__TASK GOAL__
Count how many lines below include the string "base", and give that number without anything else.

__SOURCE DATA__
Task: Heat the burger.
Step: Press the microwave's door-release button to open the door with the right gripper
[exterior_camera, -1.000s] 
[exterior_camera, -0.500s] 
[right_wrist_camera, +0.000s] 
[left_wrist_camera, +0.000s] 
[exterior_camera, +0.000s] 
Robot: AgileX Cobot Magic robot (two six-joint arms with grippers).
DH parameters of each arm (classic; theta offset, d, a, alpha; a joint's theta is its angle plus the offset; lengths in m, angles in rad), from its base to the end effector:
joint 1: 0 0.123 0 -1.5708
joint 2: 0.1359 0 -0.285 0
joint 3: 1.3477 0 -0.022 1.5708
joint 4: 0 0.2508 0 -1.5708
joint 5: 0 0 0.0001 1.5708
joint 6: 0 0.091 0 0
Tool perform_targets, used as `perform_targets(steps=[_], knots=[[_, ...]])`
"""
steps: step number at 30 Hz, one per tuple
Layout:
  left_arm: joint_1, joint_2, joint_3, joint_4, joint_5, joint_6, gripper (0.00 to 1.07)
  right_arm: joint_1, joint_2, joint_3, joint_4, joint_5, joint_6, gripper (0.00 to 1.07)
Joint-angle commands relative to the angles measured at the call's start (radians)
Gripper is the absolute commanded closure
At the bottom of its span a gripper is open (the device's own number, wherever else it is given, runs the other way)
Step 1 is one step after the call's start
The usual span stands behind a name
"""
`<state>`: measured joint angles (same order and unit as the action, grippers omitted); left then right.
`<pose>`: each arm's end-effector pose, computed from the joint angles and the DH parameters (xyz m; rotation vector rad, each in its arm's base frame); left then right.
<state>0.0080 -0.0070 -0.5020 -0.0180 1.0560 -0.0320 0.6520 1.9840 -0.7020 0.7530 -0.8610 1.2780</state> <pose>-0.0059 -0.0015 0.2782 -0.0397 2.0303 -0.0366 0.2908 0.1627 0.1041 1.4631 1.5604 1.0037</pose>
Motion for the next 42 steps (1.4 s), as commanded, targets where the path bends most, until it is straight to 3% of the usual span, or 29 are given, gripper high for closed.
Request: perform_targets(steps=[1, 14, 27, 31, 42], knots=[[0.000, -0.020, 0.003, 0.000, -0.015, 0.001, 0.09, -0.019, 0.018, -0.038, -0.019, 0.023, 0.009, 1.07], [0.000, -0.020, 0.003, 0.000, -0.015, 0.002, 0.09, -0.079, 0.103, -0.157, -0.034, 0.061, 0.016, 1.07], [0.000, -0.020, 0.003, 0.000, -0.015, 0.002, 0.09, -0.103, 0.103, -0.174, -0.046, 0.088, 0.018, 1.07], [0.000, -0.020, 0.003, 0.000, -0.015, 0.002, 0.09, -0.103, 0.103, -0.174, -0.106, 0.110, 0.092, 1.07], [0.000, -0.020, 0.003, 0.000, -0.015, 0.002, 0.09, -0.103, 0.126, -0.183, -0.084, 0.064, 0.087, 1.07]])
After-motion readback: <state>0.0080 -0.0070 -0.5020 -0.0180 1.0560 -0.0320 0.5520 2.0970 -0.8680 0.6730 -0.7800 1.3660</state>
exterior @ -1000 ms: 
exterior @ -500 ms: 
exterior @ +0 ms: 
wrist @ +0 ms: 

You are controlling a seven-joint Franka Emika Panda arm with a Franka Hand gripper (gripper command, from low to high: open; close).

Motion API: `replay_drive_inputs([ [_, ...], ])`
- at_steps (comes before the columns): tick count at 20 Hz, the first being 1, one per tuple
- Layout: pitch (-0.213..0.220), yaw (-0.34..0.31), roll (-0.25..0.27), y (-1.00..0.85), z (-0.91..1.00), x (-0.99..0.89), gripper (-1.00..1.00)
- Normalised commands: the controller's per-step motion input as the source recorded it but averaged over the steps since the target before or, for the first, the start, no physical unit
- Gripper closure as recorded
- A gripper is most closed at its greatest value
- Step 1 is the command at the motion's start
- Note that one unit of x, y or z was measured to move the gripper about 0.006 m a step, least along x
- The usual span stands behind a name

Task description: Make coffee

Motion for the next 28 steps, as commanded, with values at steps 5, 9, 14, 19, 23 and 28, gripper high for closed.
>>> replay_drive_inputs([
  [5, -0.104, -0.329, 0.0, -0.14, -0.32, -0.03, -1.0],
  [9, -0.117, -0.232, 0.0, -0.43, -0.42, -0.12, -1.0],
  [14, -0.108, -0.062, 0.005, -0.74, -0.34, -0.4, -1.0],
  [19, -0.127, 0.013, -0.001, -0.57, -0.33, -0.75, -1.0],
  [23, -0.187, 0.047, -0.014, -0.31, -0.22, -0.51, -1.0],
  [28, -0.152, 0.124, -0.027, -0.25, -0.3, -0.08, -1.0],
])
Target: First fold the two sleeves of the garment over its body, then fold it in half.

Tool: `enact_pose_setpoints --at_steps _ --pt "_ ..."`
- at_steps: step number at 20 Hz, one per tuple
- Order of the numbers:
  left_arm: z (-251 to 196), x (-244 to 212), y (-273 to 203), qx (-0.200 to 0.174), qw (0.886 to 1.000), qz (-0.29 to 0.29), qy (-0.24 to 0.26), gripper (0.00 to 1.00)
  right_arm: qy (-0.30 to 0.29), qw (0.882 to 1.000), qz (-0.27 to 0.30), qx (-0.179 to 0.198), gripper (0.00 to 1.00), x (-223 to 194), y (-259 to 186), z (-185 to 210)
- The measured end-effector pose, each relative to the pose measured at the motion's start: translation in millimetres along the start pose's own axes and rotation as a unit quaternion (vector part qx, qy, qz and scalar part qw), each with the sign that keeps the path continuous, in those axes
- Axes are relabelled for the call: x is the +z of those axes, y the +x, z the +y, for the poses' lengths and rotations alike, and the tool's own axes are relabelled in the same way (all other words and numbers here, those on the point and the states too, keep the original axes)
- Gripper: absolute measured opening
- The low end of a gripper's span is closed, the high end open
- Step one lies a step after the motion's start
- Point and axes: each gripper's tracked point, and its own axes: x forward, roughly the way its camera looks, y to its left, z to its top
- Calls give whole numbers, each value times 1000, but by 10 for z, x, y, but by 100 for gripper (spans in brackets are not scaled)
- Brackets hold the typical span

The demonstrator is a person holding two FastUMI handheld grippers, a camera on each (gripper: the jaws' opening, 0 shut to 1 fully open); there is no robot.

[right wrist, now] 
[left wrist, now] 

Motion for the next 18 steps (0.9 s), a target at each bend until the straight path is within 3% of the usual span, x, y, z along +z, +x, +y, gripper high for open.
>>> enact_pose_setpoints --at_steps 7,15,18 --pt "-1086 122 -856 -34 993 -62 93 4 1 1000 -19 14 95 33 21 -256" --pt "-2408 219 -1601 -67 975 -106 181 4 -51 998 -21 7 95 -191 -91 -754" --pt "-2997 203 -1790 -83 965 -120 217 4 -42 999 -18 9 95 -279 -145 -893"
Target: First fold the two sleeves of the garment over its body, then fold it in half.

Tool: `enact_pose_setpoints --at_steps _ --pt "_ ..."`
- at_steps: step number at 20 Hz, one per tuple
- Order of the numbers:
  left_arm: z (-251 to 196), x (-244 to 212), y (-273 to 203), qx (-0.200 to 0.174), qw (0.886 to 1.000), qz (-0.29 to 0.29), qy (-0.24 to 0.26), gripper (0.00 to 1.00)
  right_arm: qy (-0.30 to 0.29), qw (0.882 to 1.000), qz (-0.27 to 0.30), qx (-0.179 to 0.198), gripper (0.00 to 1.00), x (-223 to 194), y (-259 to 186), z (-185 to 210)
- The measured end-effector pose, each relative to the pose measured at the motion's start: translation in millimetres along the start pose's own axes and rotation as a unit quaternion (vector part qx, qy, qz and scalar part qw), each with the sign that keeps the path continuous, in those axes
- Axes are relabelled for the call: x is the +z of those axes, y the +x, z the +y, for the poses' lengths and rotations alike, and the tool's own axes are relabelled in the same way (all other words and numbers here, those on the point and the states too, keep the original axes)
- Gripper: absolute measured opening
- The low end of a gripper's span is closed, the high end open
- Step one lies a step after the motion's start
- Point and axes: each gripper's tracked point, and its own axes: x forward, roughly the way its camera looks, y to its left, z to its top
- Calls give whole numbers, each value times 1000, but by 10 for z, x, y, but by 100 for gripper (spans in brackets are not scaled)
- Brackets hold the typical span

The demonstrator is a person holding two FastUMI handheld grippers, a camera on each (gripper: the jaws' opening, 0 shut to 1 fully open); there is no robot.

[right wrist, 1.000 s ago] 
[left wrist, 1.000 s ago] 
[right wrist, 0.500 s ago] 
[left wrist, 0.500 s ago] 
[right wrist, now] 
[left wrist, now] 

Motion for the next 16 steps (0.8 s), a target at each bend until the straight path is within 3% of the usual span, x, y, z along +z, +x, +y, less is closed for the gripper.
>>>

__EXERCISE SOLUTION__
2